Meclis’teki dokunulmazlık evraklarının sayısına ait bir öbür soruya ise Şentop, “Meclis’teki dokunulmazlık belgelerinin sayısına baktığımızda önemli bir sorun var. Meclis’te her vakit değerli evrak sayıları olmuş fakat bu vakitte olduğu kadar Meclis’te epey sayıda belge yok. Bu evrakların kıymetli bir kısmı milletvekili olmadan evvelki devam eden kovuşturma ve soruşturmalarla ilgili. Bu durumun Meclis için yeterli bir durum olmadığını söylüyorum. Burada ‘Daha evvel niye bu kadar olmuyordu? sorusu sorulabilir.

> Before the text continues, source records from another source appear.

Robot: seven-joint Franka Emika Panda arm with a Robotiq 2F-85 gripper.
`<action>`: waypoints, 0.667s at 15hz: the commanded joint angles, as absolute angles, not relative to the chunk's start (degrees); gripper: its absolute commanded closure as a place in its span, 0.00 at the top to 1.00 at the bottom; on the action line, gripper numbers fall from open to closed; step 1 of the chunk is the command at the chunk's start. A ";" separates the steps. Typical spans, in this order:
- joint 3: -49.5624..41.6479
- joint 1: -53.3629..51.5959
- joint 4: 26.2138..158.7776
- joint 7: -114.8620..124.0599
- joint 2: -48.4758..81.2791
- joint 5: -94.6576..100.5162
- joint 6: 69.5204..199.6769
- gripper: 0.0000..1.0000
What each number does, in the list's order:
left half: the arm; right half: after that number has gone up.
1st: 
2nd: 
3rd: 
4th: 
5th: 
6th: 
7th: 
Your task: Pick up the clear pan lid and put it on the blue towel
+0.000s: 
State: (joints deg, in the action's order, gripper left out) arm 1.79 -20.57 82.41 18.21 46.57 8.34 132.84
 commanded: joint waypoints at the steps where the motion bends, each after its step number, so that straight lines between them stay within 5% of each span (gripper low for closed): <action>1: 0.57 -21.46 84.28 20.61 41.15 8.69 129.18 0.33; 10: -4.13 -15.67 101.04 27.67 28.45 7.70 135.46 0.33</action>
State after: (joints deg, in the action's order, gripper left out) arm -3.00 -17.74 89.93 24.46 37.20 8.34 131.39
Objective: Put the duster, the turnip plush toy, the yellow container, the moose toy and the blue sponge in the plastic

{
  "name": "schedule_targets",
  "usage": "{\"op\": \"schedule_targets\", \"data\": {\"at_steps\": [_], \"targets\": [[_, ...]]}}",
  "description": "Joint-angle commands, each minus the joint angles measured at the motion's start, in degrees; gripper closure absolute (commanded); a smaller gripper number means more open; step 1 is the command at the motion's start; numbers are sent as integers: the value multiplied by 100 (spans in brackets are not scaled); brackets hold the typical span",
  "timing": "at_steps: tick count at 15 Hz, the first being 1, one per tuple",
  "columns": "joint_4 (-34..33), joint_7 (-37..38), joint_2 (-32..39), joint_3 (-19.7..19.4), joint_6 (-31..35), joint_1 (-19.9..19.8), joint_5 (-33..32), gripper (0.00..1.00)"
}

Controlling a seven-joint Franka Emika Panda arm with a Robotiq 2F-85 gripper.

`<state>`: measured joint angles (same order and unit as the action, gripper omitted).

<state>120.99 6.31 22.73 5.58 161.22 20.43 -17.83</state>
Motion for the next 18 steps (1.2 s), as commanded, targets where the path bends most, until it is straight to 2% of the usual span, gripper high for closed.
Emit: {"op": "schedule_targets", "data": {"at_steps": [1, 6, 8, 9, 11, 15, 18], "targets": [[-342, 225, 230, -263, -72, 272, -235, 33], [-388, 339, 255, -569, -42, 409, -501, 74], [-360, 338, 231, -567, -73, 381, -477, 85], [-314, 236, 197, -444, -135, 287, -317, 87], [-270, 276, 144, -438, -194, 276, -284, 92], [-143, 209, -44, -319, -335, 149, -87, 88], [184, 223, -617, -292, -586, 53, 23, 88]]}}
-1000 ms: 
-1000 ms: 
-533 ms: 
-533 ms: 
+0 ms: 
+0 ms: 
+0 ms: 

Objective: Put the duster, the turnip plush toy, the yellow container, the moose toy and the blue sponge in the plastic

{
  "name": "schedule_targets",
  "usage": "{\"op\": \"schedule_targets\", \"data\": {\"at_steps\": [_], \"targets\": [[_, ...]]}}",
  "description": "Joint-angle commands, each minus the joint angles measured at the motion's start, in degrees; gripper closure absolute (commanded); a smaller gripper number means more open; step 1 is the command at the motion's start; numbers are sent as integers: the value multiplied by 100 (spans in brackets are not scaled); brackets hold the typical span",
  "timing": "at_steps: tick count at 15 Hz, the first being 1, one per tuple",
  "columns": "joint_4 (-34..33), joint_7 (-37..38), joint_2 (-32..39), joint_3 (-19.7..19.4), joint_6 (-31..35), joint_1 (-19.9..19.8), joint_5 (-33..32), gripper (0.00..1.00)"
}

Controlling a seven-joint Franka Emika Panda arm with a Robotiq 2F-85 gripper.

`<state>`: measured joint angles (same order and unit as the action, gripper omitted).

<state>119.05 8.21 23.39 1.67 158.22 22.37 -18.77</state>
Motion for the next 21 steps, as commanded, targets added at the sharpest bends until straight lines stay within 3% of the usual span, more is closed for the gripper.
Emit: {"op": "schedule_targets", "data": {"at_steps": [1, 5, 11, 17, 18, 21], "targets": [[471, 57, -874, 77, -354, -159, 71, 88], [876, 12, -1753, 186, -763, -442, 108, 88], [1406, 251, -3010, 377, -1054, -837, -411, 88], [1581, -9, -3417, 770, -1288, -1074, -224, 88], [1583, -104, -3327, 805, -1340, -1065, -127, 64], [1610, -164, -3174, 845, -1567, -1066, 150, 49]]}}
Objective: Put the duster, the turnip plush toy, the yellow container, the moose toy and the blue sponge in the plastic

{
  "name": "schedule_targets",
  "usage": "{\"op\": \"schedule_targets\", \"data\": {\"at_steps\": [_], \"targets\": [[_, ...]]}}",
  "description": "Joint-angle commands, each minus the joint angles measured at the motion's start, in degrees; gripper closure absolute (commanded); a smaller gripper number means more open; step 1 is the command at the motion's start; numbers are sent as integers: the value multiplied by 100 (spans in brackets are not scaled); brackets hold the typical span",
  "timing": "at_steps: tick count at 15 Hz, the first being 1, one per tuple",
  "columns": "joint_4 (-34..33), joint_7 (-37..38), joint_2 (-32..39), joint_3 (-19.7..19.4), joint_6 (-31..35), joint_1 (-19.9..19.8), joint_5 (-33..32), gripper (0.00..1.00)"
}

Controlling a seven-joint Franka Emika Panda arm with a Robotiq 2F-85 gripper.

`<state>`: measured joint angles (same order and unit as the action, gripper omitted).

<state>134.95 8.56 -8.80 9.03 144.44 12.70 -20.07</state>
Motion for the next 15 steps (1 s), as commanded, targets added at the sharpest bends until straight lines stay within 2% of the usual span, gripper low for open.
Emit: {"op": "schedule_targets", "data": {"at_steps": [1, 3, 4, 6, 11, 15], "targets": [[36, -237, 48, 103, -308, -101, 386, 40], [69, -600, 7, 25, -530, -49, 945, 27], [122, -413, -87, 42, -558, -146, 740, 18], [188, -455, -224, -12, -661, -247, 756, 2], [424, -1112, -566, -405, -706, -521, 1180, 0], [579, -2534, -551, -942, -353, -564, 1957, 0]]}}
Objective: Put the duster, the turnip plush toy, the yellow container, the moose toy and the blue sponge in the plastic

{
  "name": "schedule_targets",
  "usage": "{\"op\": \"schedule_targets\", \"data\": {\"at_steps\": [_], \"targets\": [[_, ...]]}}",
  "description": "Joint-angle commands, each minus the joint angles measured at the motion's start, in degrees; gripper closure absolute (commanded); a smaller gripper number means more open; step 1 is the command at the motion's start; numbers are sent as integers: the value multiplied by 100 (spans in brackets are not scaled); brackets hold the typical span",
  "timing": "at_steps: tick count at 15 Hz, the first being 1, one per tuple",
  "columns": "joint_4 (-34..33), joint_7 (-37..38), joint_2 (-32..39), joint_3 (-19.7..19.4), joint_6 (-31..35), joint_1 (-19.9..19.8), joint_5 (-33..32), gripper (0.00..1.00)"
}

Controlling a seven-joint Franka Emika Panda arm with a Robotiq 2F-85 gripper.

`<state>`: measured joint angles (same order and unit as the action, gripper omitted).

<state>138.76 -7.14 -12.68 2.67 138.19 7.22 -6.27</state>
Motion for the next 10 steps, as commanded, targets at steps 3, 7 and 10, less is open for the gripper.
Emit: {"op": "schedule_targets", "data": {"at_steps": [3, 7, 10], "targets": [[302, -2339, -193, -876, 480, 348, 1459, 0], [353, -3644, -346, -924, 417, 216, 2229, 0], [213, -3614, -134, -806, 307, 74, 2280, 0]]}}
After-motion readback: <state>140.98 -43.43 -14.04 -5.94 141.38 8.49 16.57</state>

Milletvekili aday gösterme ile ilgili seçim kanununda sınırlamalar var. Ve kesin karar var ise milletvekili adayı olamıyor. Daha evvel siyasi partiler araştırma yapmış ve bu biçimde ihtimali olanları aday yapmamışlar. Artık ise güya dokunulmazlığı bir zırh olarak kullanmak suretiyle milletvekillerin yargılanmasını, ceza almasını engellemek için milletvekilliğini istismar etme üzere bir yaklaşım var.” diye konuştu.